Thursday, April 25, 2024

Ways and Means Members Hate the DAF Proposed Regulations

Nonprofit Law Prof Blog

Thirty-three members of Ways and Means, Republicans and Democrats alike, signed a  letter to Secretary Janet Yellen late last week basically pouring a big bucket of ice water on the DAF proposed regulations about which we posted extensively earlier this year.  The congress people criticized everything from the definition of "donor-advisor," "taxable distributions," the treatment of field of interest funds, and the color of grandma's sitting-around-the-house bloomers.  I mean, the writers like absolutely nothing about the proposed regulations.  

These sorts of coordinated oppositions are hardly spontaneous, as I point out to my students, and make for good exhibits when discussing tax policy and how tax laws come into existence.  To my mind, the letter evinces a well-planned and very probably successful campaign against the proposed regulations. I guess there is nothing wrong with participatory government, but I wonder if there is ever going to be an equally coordinated effort by proponents of DAF regulations.  I also think the Service walked into this one.  The letter proves that the proposed regs have the unlikely effect of bothering every disparate group interested -- investment banks, community foundations, churches -- all at once.  The regs are too ambitious in that they attempt a "one size fits all" approach that serves only to unite all sponsors of various genealogies in single opposition.  It would have been better to have issued regulations addressing each sector participant in separate subsections of a single regulation or even in separate regulations.  That's my take.

You can read the whole letter at the link above or here.  It's all very polite, by the way.  But without actually citing to a recent Tax Court opinion regarding how much time must be spent responding to public comments, the letter implies that without detailed consideration of and response to nearly 200 public comments, and even with detailed consideration and response, the Treasury department can expect a challenge to final regulations that are not wholly revamped. 

Here are a few extended excerpts from the letter:

First, the Regulations are overly broad, and may cause a chilling effect on charitable giving to DAFs.

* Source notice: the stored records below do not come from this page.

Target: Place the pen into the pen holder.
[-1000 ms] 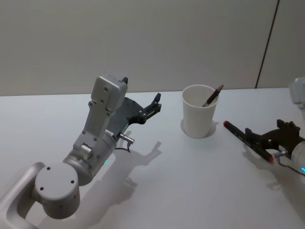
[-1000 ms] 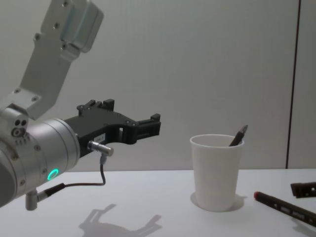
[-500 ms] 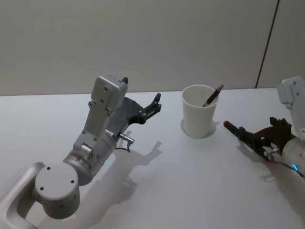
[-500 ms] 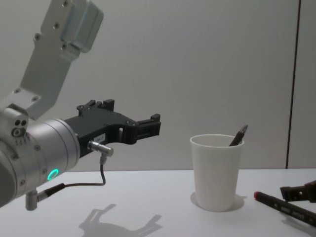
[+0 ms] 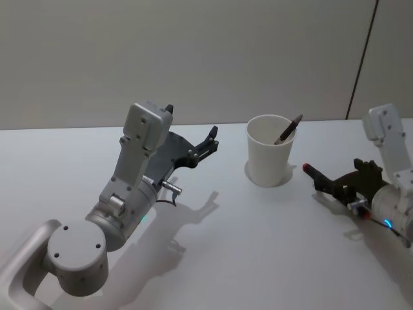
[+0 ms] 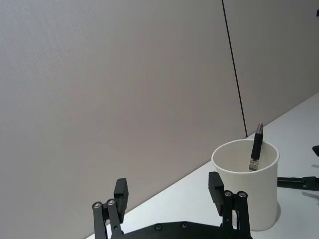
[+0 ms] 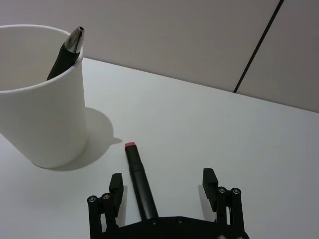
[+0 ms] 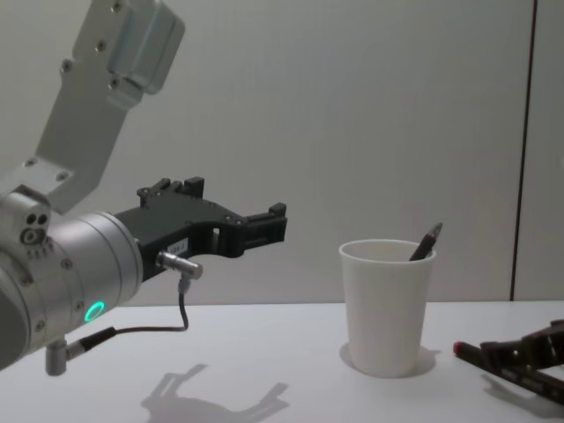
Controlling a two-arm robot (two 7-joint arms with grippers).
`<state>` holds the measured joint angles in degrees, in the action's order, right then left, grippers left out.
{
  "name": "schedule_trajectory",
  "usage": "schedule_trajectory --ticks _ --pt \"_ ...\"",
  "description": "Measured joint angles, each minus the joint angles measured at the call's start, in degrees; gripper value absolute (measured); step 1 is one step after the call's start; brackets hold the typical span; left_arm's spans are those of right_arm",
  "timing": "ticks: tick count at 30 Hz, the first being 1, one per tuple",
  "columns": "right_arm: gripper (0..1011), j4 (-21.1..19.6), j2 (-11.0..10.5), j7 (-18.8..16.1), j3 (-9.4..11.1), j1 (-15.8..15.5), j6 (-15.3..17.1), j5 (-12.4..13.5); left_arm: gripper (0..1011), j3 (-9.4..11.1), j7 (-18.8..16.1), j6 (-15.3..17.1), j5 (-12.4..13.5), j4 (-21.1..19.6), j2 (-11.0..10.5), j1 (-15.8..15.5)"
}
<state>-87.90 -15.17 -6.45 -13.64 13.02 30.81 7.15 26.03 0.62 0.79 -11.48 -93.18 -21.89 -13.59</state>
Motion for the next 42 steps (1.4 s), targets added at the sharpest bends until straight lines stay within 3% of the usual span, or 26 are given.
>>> schedule_trajectory --ticks 22,42 --pt "1001 0.70 0.69 -1.06 -0.20 -0.41 1.82 1.07 1001 0.00 0.00 0.00 0.00 0.00 0.00 0.00" --pt "1001 1.19 1.29 -0.92 -0.41 -0.62 1.54 1.05 1001 0.00 0.00 0.00 0.00 0.00 0.00 0.00"
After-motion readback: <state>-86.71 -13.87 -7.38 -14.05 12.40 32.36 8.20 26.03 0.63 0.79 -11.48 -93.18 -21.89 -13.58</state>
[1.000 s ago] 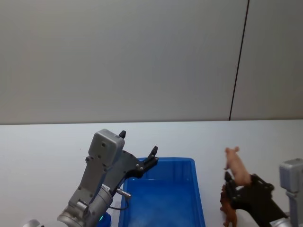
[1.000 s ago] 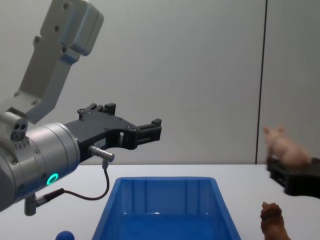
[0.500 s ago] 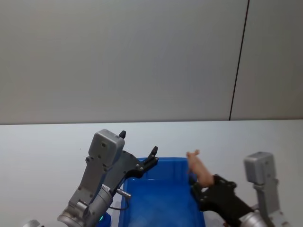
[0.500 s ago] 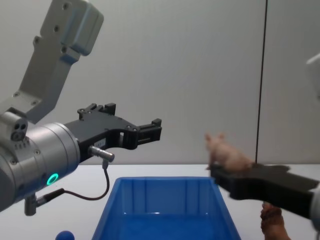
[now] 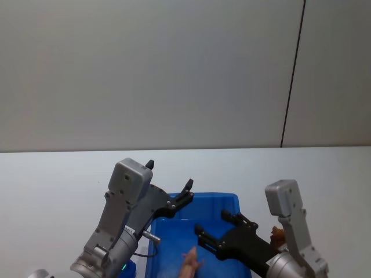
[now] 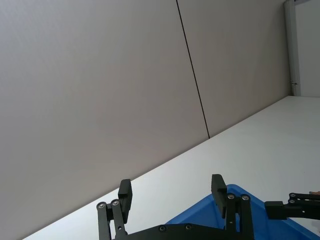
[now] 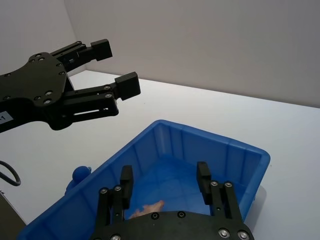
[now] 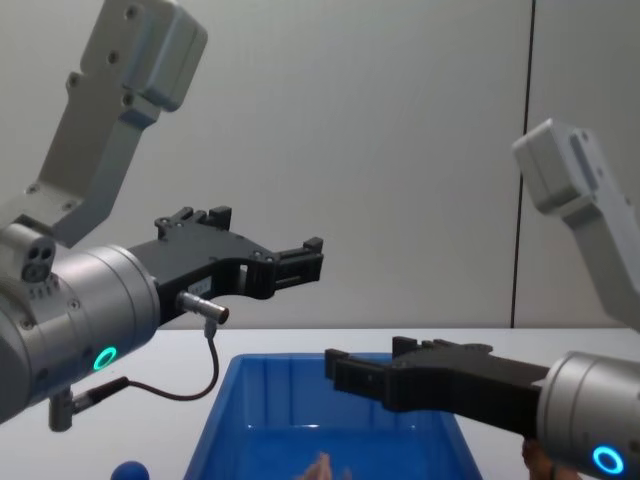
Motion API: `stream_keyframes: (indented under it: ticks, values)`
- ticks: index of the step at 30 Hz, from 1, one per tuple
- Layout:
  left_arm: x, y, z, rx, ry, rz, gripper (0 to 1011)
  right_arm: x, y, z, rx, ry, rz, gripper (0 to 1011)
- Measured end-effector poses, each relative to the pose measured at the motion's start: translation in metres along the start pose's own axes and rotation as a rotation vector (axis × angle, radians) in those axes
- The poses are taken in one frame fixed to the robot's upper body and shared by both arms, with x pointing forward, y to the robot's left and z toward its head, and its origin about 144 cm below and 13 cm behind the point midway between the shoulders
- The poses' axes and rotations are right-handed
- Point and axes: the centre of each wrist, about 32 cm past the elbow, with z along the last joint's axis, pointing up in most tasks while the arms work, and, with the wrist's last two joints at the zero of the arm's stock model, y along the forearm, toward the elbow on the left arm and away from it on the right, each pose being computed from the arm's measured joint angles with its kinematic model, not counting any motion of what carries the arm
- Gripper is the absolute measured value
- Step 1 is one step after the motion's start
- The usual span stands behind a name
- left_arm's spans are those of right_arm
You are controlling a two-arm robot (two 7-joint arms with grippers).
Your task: Pick up the two dolls from the table and place them into the box.
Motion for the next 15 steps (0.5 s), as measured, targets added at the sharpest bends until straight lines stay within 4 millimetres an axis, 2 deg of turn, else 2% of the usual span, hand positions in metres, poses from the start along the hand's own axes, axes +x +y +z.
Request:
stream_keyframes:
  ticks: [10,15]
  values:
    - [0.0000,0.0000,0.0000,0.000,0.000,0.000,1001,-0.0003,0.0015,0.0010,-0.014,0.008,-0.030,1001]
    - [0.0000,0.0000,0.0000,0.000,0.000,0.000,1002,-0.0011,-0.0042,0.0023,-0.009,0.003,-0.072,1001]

By making an investment advisor a donor-advisor, the Regulations could severely restrict the role of an investment advisor, and thus lead to donors choosing other vehicles. For instance, the Regulations could lead donors to pick alternative charitable vehicles with lower annual payouts, thereby negatively impacting the many charities that have come to rely on such funding.

Second, under the Regulations’ broad definition of the term “donor-advised fund,” many funds held by certain public charities could be classified as a DAF, and thus be subject to a more complicated regulatory regime. For example, counting field of interest funds (FOIFs) as DAFs would be particularly harmful at community foundations, where these funds support important local initiatives, often in perpetuity. Subjecting FOIFs, designated funds, or funds with advisory committees to the same substantiation requirements and limitations as what have been historically considered DAFs could be confusing for donors, expensive for sponsors, and lead to less money getting to end-use charities.

Third, the broad definition of the term “taxable distribution” could infringe on a DAF’s charitable operations and objectives. Generally, under the Regulations, any distribution to an individual, or not for a “charitable purpose,” is subject to penalty. By broadly defining a “distribution” as any grant, payment, disbursement, or transfer from a DAF, the Regulations could subject payments made to cover necessary operating charitable expenses – such as payments to philanthropic advisors and due diligence expenses – to an excise tax.